İzmir Büyükşehir Belediyesi, İzmir’in Seferihisar ilçesi açıklarında 3 yıl önce meydana gelen ve 117 kişinin yaşamını yitirdiği 6,9 büyüklüğündeki depremde hayatını kaybedenler için anma törenine ev sahipliği yaptı. Tören, depremzedeler için Türkiye’de ilk kez İzmir’de hayata geçirilen Halk Konut Projesi’nin ilk uygulaması olan Dilber Apartmanı önünde bugün düzenlendi.
Saygı duruşu ve İstiklal Marşı’nın ardından başlayan törende, Dilber Apartmanı Kooperatif Başkanı Elif Keskin söz aldı. 6 ay içerisinde evlerine geçmeyi ümit ettiklerini söyleyen Keskin, “Bizler Halk Konut yöneticileri olarak daha önce hiç inşaat yapmadık, hiçbirimizin hiç kooperatif deneyimi yok. İlk kurulan kooperatif biz olduğumuz için önümüzde model de yoktu, bu modeli biz oluşturacaktık. Zorlandığımız, tıkandığımız, umudumuzu kaybettiğimiz zamanlar oldu; fakat asla vazgeçmedik. Biliyorduk ki; biz başarırsak, arkamızdan gelen kooperatifler de başaracaktı, biz bu inançla çalıştık. İnşaatımızın yapım aşamasında belediye şirketlerinin bize vermiş olduğu danışmanlık bizler için çok kıymetlidir. Burada çok fazla emek, çok fazla çaba ve dayanışma vardır. Burası bizim için bir bina değil; birlik, beraberlik ve dayanışmanın en güzel sembolüdür. Bütün bu dayanışmanın ana ruhunun saygıdeğer Büyükşehir Belediye Başkanımız Sayın Tunç Soyer’in göstermiş olduğu içtenlik, samimiyet ve insani duyarlılığından kaynaklandığını düşünüyorum. Her koşulduğunda yanımızda olacağını bildiğimizden tökezlediğimizde onun inancına sarıldık ve güçlendik” diye konuştu.

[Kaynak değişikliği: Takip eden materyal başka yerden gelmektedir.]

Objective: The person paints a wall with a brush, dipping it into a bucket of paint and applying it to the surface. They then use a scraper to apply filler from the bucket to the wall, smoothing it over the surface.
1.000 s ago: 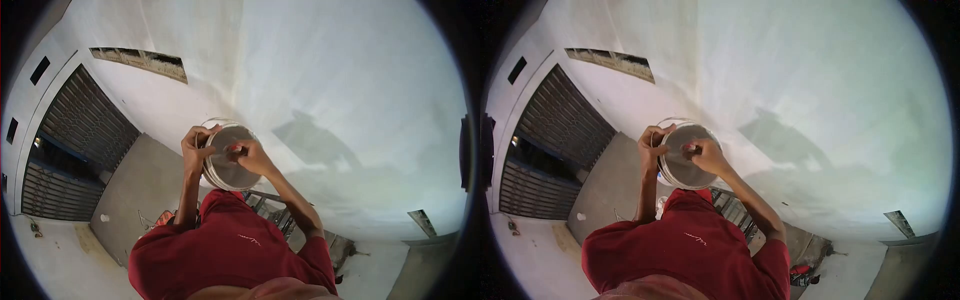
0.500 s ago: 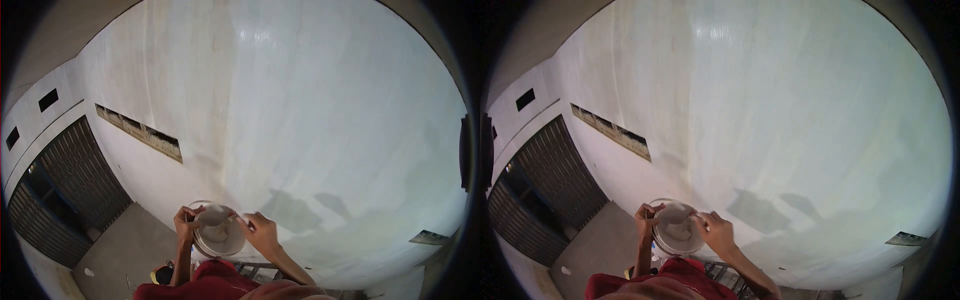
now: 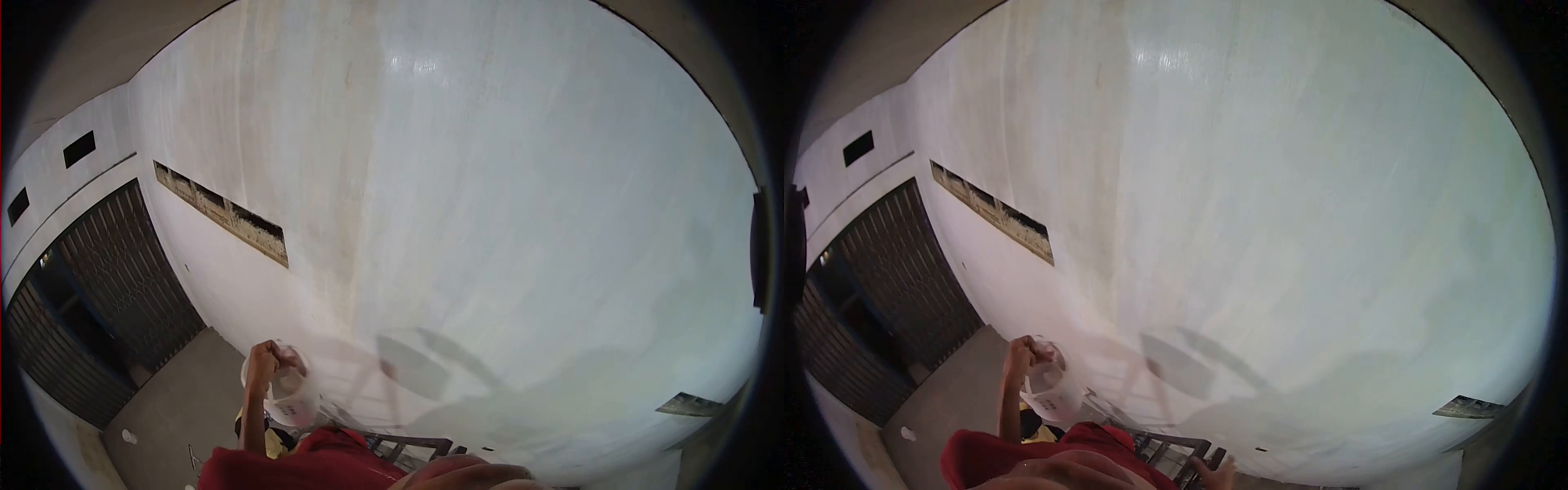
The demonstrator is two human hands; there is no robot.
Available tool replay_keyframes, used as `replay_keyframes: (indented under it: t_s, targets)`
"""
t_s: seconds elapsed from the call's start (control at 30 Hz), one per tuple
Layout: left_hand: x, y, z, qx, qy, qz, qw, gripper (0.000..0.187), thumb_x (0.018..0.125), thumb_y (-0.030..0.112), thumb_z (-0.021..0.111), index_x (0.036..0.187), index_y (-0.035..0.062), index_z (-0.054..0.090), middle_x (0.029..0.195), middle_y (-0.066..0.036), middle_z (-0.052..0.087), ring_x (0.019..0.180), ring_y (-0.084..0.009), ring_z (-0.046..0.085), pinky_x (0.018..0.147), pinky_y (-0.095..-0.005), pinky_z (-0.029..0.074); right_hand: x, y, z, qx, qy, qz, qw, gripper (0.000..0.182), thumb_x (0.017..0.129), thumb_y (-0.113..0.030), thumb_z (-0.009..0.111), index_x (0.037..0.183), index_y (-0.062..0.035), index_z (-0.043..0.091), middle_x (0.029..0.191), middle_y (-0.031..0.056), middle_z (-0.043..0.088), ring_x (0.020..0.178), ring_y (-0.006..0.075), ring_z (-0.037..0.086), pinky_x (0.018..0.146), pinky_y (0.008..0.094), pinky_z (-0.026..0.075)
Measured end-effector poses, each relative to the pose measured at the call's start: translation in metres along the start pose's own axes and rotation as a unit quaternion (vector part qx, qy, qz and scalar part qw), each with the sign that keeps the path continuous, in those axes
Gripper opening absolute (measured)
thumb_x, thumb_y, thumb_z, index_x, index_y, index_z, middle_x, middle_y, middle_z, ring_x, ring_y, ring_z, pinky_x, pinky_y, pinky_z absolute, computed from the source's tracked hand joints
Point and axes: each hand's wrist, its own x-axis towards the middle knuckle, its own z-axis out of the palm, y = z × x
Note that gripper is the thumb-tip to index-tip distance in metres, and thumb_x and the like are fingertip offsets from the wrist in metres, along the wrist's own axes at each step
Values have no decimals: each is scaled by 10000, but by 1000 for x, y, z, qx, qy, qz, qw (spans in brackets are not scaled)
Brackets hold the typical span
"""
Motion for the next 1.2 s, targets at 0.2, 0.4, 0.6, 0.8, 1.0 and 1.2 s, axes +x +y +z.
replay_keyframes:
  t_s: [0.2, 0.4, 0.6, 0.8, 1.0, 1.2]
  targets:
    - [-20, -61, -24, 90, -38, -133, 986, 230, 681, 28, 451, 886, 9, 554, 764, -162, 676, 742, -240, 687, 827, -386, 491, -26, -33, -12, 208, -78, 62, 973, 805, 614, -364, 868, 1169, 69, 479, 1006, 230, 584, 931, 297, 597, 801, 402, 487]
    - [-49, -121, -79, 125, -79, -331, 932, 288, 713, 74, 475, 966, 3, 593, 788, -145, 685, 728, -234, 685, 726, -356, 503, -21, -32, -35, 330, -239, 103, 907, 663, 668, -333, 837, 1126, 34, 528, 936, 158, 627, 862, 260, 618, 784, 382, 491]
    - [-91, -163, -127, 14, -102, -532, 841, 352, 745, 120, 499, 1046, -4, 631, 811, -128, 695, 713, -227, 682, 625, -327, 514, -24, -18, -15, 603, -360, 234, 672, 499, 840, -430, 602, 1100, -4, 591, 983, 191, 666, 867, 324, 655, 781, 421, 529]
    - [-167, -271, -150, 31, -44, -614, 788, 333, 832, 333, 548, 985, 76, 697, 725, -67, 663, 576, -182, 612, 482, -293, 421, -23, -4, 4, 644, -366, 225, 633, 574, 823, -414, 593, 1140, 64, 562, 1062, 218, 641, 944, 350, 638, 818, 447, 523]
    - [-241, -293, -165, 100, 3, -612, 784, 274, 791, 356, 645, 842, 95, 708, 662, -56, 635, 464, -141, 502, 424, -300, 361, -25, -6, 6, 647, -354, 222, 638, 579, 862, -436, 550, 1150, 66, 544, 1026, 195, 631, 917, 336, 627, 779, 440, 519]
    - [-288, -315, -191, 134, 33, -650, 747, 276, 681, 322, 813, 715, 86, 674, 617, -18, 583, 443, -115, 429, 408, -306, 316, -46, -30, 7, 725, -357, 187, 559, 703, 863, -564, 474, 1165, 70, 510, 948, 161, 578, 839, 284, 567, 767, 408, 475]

Depremzedelerin kentsel dönüşüm kredi faiz oranlarının yüksekliğine değinen Keskin, “Bütün depremzedelerin ortak sorunu; kentsel dönüşüm kredi faiz oranlarının çok yüksek olmasıdır. Aylık taksit tutarı yaklaşık 30 ile 40 bin arasıdır. Depremzedelerin büyük çoğunluğu emekli ve dar gelirli olduğu için kentsel dönüşüm kredi taksitlerini ödemeleri çok zordur. Krediyi kullanmış olsalar da, inşaat maliyetlerinin artışı nedeniyle kullanılan krediler yeterli gelmeyecektir. Zaman kaybetmenin para kaybetmek demek olduğu bir dönemdeyiz” dedi.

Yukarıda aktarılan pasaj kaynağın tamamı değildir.